Fixed Wing

SDR # 20090106005
Ruptured Hose Causes Flapless Landing

SDR submitted:

Upon climb-out the aircraft's hydraulic warning lights illuminated and hydraulic pressure was lost. The aircraft returned to the airport and performed a flapless landing with the emergency gear handle activated.

Maintenance discovered the hydraulic flexible hose from the hydraulic power pack to the accumulator in the L/H wheel well ruptured at a bend radius. The design of the aircraft required this hydraulic hose to have a significant bend in the hose so it could be routed correctly.

Minor chaffing of the steel braiding on the hose was found but was not significant enough to cause the rupture in the hose.

The hose was replaced and the aircraft returned to service.

Ruptured hose

SDR # 20090106005
Bleed Air Control Valve - Improper Assembly

SDR submitted:

Maintenance replaced the bleed air valve solenoid after it was being reported as defective. Valve Part Number (P/N) 320250-4-1 is located in the R/H wheel well of the aircraft and by design is in fairly close proximity to the landing gear tires when the gear is retracted.

After replacement of the valve, the AME did not notice the electrical connection for the valve was oriented differently than the valve previously removed. The wire harness and connector could be connected in this different configuration.

Normally with the valve installed, looking forward the connector is at the 2 o’clock position. This replacement valve has the connector located at approximately the 6 o’clock position. The aircraft was dispatched and after takeoff, the crew retracted the gear and noticed the R/H main landing gear (MLG) remained in transit rather than locking in the up position. The gear was recycled with no success. The crew elected to return to the airport and landed without any further problems.

Maintenance immediately noticed that the No. 3 tire had rub markings on it from contacting the bleed air valve solenoid’s connector during retraction attempts. This damaged the valve bracket and the cannon connector; the valve itself was not damaged.

AMEs realigned the cannon plug connector and reinstalled the valve with a new bracket. They then, performed a gear swing and released the aircraft.

The company has inspected the remaining valves in their fleet stock for any discrepancies that may cause this same occurrence.

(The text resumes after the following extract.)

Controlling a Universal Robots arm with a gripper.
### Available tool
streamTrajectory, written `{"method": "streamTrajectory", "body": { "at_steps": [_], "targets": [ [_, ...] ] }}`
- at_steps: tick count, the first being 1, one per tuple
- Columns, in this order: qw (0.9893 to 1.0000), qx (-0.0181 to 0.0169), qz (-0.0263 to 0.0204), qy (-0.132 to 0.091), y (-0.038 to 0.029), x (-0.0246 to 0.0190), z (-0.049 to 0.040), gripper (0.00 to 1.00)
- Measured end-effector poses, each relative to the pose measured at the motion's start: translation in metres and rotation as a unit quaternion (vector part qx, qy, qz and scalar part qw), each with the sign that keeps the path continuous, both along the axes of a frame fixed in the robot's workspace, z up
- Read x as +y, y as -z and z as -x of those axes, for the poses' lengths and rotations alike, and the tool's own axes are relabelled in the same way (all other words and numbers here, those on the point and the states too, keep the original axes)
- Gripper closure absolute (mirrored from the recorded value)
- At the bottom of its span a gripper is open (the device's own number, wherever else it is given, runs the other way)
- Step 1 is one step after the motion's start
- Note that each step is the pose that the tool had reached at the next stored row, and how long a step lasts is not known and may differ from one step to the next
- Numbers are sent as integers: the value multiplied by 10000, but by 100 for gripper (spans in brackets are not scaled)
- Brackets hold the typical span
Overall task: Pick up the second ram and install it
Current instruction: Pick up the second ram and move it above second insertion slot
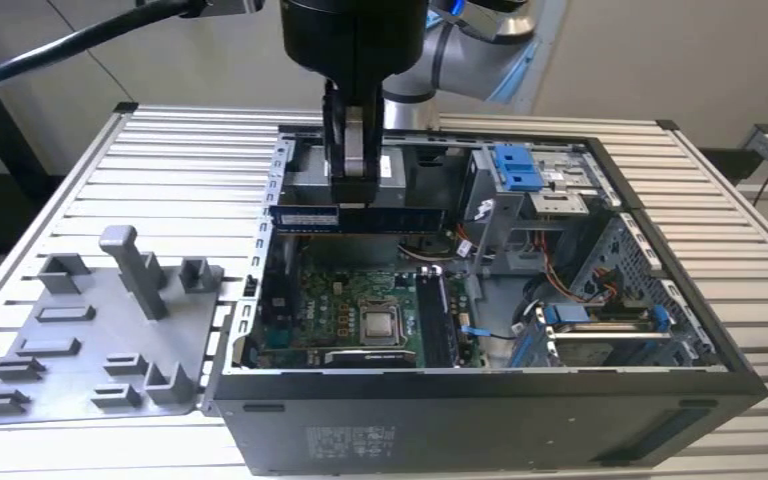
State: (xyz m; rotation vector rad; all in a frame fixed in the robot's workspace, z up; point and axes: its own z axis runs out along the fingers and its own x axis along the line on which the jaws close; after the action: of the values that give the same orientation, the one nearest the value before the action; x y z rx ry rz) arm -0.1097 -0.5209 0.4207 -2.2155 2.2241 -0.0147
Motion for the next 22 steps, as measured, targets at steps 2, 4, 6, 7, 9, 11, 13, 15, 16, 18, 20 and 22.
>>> {"method": "streamTrajectory", "body": {
  "at_steps": [2, 4, 6, 7, 9, 11, 13, 15, 16, 18, 20, 22],
  "targets": [
    [10000, 0, 0, 32, 0, 0, -31, 86],
    [10000, 0, 0, 64, 0, 0, -60, 86],
    [10000, 0, 0, 93, 0, 0, -92, 86],
    [9999, 0, 0, 107, 1, 0, -108, 86],
    [9999, 0, 0, 137, 0, 0, -138, 86],
    [9999, 0, 0, 166, 1, 0, -172, 86],
    [9998, 0, 0, 194, 1, 0, -205, 86],
    [9998, 0, 0, 222, 1, 0, -236, 86],
    [9997, 0, 0, 234, 1, 0, -253, 86],
    [9997, 0, 0, 240, 1, 0, -287, 86],
    [9997, 0, 0, 240, 1, 0, -338, 86],
    [9997, 0, 0, 241, 1, 0, -400, 86]
  ]
}}
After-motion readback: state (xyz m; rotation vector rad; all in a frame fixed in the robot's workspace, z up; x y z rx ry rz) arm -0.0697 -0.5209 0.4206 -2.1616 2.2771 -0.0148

Transport Canada Comments:
Ensure correct orientation of parts before installation.Hammer and wrench in X formation indicating end of article

Bleed air control valve

Beech B200
SDR # 20090728011
Wing Rib Cracks (WS 121.966)

SDR submitted:

During inspection, the technician found cracked wing ribs at both the R/H and L/H wing rib leading edges located at Wing Station (WS) 121.966. The affected ribs were L/H wing ribs part numbers (P/N) 50-980002-825 &000-11-133-21, and R/H wing ribs P/Ns 50-98002- 826 &000-110133-22.

The submitter stated that the cracks appeared to be caused from fatigue, as there was no evidence of a manufacturing tooling mark or other induced causes.

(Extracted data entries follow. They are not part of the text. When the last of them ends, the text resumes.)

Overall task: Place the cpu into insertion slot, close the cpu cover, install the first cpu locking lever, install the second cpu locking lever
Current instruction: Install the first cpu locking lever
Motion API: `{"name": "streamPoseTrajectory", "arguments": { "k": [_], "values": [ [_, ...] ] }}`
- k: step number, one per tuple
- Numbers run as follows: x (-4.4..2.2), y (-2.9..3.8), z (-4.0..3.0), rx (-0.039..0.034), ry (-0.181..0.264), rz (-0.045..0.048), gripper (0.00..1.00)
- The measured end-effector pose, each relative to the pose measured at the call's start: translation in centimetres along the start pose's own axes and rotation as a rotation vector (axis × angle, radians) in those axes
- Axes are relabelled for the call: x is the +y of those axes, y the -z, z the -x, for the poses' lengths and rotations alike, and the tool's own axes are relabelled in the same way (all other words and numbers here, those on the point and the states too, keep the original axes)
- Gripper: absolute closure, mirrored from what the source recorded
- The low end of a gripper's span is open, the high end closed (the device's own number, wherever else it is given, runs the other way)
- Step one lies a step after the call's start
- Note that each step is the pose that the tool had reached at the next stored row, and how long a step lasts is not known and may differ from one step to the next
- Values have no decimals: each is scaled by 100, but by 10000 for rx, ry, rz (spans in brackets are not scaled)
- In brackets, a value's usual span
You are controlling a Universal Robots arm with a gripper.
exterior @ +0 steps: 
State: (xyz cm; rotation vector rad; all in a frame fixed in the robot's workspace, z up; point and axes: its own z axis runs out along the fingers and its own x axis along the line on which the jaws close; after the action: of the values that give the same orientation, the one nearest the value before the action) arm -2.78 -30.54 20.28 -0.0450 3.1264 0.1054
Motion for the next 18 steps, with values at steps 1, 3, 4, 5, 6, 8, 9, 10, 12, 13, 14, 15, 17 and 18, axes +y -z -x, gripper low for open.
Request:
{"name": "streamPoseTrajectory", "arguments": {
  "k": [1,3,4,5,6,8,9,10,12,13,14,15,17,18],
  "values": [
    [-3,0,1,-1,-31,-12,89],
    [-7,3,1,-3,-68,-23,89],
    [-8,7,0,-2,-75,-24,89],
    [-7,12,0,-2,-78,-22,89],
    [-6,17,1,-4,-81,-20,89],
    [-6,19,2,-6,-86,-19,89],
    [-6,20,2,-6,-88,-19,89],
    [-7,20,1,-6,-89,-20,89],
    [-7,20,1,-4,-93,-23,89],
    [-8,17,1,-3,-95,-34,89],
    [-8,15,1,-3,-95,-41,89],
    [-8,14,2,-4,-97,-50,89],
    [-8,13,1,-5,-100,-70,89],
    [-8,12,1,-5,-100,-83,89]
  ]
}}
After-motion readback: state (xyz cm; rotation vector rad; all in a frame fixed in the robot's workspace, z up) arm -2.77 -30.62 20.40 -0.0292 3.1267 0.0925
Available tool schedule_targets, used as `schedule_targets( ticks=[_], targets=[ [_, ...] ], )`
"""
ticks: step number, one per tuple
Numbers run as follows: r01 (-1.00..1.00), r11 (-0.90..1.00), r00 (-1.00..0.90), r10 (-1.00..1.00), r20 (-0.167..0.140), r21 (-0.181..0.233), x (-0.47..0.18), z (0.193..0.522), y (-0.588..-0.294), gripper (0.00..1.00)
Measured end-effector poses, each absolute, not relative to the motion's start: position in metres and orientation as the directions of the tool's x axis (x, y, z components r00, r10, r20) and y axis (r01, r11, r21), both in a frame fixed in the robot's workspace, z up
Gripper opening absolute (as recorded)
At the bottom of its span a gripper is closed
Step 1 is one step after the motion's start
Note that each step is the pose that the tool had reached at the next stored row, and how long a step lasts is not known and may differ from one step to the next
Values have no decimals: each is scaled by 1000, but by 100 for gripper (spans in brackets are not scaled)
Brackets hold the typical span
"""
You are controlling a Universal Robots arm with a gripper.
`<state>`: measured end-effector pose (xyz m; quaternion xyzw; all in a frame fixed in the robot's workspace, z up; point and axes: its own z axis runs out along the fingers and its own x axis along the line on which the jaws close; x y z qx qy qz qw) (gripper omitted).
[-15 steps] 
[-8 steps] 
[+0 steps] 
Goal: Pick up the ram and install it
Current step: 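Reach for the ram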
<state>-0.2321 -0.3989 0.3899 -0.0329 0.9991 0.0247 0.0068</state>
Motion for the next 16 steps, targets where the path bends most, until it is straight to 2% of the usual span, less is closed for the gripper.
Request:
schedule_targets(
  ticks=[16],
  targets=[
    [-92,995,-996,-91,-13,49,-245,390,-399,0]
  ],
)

It is of interest to note that three additional aircraft in the operator’s fleet also reported cracking of wing ribs. These cracks were all located at WS 121.966, which is immediately outboard of the engine nacelle.

Transport Canada Comments:
Engineering specialists opined that these wing rib cracks located at WS 121.966 were likely the result of vibrations coming from the propellers and engine mounts. A secondary factor may have been that landing loads were transferred to the subject wing ribs. In this case, the 3 aircrafts operate from gravel strips and have “approved STC” for larger tires and brakes installed.

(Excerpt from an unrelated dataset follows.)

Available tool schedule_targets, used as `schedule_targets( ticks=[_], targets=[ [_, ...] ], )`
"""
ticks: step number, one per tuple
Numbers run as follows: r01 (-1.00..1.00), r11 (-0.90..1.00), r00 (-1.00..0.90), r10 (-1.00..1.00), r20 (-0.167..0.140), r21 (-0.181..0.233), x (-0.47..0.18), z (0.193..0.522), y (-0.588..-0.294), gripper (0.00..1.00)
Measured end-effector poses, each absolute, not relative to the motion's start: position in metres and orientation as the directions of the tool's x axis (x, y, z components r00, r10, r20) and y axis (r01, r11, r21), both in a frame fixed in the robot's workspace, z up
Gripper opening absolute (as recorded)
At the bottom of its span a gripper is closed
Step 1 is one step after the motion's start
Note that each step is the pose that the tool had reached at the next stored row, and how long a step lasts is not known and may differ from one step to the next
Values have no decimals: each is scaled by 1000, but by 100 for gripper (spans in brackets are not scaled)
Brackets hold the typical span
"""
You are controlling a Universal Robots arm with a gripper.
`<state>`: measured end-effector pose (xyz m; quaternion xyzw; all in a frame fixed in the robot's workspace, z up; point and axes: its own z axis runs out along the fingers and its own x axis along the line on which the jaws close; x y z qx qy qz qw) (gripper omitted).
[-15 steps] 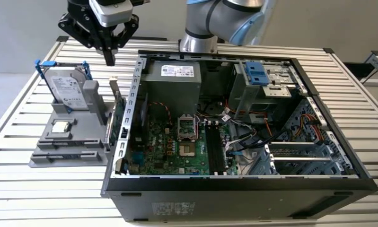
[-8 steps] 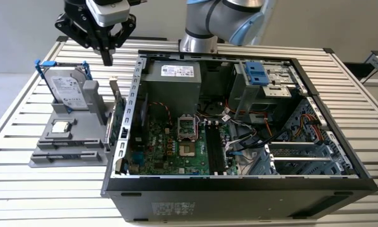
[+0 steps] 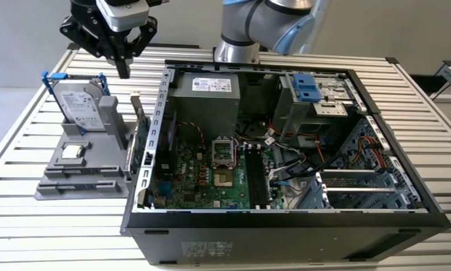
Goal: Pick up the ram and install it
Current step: 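Reach for the ram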
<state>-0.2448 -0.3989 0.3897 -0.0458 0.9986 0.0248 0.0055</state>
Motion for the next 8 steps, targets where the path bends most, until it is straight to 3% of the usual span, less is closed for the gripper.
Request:
schedule_targets(
  ticks=[8],
  targets=[
    [-92,995,-996,-92,-9,49,-256,390,-399,0]
  ],
)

The Type Certificate Holder has been notified regarding this defect. Hammer and wrench in X formation indicating end of article

SDR # 20090925005
Smoke in the Cockpit

SDR submitted:

On approach the crew had just selected full flap on the final landing checks when they noticed smoke in the cockpit. Since they were less than 5 km final, they elected not to put on their oxygen masks. The crew dumped cabin pressure, turned the bleed air off and turned the fresh air fan to override. Smoke continued to accumulate in the cockpit.The crew turned both generators off and continued on approach.

After landing the crew informed Air Traffic Control that they had smoke in the cockpit, they immediately stopped the A/C and evacuated.

Maintenance found that a flap down hydraulic line had ruptured at the L/H wing center section in the vicinity of the bleed air-mixing valve. The hydraulic fluid found its way into the air conditioning system and created the mist vapor event in the cockpit and cabin. There was no fire.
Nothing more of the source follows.